TASK OBJECTIVE
A verbatim reproduction of the lines below, from the line containing "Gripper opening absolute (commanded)" through the line containing "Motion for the", both ends included, is the whole required output.

RECORDED INFORMATION
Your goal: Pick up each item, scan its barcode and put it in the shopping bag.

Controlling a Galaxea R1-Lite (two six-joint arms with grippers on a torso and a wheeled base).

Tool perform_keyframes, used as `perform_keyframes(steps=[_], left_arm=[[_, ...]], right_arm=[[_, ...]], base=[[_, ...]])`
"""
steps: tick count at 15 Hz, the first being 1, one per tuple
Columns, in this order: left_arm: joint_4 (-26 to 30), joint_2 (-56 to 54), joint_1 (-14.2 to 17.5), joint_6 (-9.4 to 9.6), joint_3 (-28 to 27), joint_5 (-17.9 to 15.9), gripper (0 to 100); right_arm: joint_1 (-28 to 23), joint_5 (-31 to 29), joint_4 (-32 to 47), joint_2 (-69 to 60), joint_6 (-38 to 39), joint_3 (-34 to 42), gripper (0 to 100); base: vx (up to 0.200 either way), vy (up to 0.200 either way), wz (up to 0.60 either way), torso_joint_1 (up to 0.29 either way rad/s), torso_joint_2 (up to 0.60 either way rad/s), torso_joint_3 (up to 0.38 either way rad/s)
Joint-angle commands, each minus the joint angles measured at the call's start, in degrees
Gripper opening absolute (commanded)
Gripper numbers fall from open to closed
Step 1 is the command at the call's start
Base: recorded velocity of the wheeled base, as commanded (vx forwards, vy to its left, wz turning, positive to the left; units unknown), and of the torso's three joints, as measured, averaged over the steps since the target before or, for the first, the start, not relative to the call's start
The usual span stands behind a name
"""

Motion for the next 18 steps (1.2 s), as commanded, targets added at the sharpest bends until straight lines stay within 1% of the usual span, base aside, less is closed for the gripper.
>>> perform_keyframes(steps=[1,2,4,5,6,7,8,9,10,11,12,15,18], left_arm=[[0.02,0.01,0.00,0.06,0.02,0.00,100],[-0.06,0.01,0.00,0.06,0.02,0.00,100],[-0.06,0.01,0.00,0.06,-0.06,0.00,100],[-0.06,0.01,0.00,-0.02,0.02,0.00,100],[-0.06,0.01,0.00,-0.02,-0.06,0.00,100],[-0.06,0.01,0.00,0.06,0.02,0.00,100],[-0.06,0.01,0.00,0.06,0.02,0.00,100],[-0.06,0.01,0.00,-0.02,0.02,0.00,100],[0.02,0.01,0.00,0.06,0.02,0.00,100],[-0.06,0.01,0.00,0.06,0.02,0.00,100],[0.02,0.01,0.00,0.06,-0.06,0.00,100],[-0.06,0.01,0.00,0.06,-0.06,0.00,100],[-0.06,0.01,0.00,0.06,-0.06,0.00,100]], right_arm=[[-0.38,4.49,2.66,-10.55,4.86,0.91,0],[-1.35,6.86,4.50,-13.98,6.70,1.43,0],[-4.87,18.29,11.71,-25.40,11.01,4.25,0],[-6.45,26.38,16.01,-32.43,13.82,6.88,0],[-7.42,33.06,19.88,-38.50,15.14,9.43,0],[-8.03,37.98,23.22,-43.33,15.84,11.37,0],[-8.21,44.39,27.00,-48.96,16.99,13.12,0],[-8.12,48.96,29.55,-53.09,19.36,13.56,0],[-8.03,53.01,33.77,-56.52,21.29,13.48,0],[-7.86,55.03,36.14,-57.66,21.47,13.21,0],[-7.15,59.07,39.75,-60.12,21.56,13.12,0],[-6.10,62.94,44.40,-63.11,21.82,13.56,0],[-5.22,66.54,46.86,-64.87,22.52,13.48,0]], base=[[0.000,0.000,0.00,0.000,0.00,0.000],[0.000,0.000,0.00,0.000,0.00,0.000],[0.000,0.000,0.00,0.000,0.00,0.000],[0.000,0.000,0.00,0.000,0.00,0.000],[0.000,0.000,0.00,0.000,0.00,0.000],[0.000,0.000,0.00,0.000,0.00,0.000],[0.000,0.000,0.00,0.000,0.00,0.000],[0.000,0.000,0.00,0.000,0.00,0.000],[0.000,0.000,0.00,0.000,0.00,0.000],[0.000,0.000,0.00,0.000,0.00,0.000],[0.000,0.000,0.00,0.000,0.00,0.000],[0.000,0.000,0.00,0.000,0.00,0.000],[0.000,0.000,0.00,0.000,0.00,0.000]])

THE COMPLETED TASK
Gripper opening absolute (commanded)
Gripper numbers fall from open to closed
Step 1 is the command at the call's start
Base: recorded velocity of the wheeled base, as commanded (vx forwards, vy to its left, wz turning, positive to the left; units unknown), and of the torso's three joints, as measured, averaged over the steps since the target before or, for the first, the start, not relative to the call's start
The usual span stands behind a name
"""

Motion for the next 18 steps (1.2 s), as commanded, targets added at the sharpest bends until straight lines stay within 1% of the usual span, base aside, less is closed for the gripper.

As written, the answer is complete.